Abstract

Semantic segmentation is a popular research topic in computer vision, and many efforts have been made on it with impressive results. In this paper, we intend to search an optimal network structure that can run in real-time for this problem. Towards this goal, we jointly search the depth, channel, dilation rate and feature spatial resolution, which results in a search space consisting of about \(2.78\times 10^{324}\) possible choices. To handle such a large search space, we leverage differential architecture search methods. However, the architecture parameters searched using existing differential methods need to be discretized, which causes the discretization gap between the architecture parameters found by the differential methods and their discretized version as the final solution for the architecture search.
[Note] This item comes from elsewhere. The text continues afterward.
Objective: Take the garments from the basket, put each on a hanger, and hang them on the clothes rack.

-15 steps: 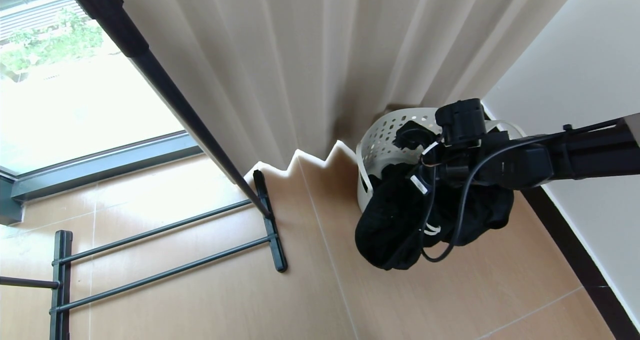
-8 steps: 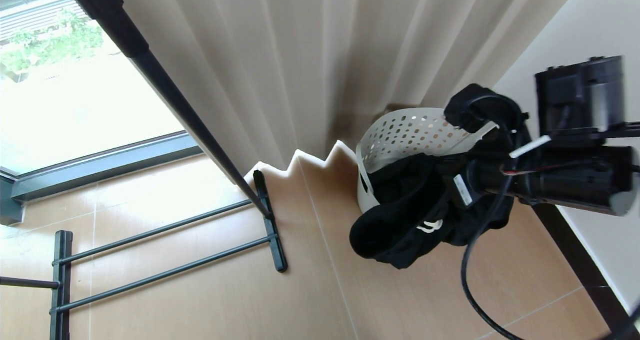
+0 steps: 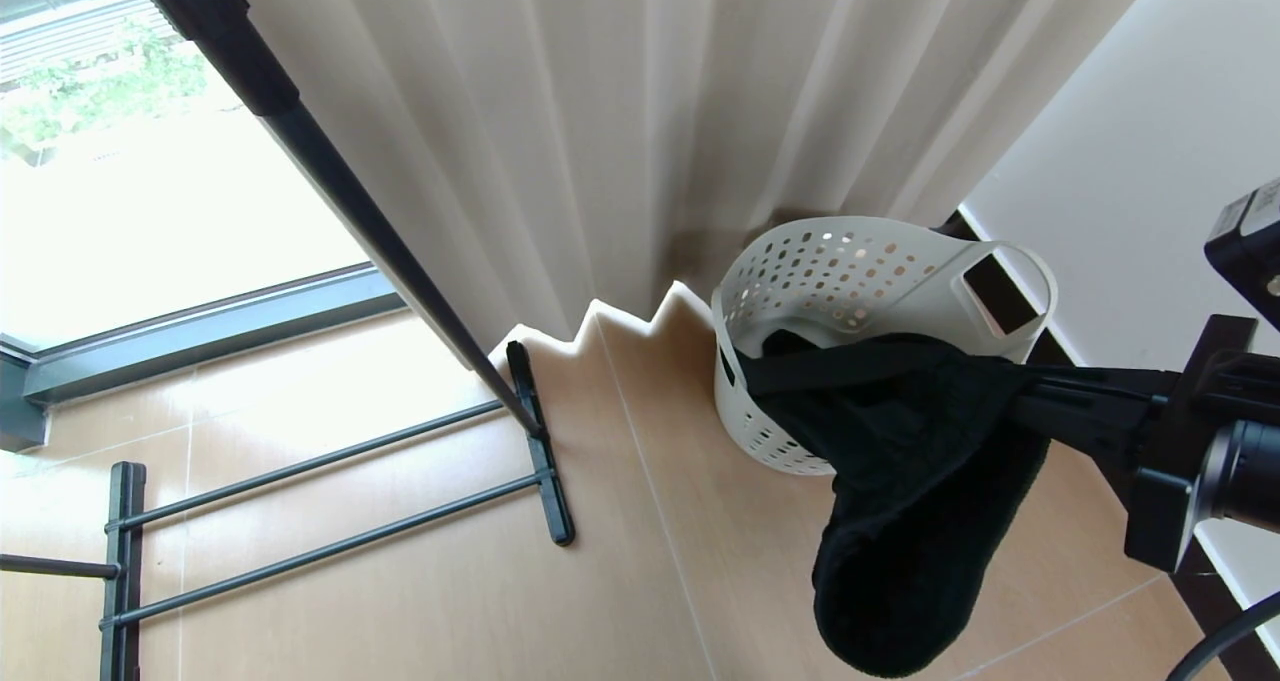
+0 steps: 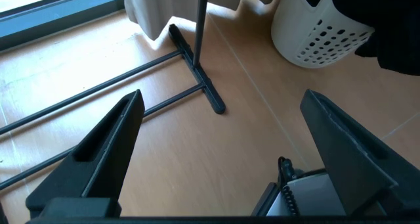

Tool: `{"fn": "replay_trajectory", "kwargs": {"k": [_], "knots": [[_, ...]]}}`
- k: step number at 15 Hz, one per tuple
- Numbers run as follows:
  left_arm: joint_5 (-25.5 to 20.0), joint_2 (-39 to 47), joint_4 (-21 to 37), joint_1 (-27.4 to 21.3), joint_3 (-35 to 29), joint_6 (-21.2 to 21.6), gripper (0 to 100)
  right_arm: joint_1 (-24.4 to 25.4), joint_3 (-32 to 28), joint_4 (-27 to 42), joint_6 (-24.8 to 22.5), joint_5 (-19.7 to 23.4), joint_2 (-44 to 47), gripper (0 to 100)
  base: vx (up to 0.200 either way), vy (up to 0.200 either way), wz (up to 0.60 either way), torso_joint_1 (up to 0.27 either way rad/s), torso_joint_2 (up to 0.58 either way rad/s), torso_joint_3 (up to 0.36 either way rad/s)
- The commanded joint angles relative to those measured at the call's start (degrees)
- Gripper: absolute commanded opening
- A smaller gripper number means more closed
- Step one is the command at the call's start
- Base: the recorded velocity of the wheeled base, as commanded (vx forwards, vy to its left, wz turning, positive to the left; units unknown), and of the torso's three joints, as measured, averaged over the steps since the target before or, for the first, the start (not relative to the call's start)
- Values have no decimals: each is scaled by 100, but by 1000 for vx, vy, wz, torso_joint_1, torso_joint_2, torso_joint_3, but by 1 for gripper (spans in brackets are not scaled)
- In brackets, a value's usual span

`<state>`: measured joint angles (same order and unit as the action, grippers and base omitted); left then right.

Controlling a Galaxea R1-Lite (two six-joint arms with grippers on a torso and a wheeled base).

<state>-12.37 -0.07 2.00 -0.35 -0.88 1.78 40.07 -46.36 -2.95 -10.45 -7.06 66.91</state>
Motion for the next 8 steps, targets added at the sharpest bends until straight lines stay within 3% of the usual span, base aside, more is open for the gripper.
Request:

Hence, we relieve the problem of discretization gap from the innovative perspective of solution space regularization. Specifically, a novel Solution Space Regularization (SSR) loss is first proposed to effectively encourage the supernet to converge to its discrete one. Then, a new Hierarchical and Progressive Solution Space Shrinking method is presented to further achieve high efficiency of searching. In addition, we theoretically show that the optimization of SSR loss is equivalent to the \(L_{0}\)-norm regularization, which accounts for the improved search-evaluation gap. Comprehensive experiments show that the proposed search scheme can efficiently find an optimal network structure that yields an extremely fast speed (175 FPS) of segmentation with a small model size (1 M) while maintaining comparable accuracy.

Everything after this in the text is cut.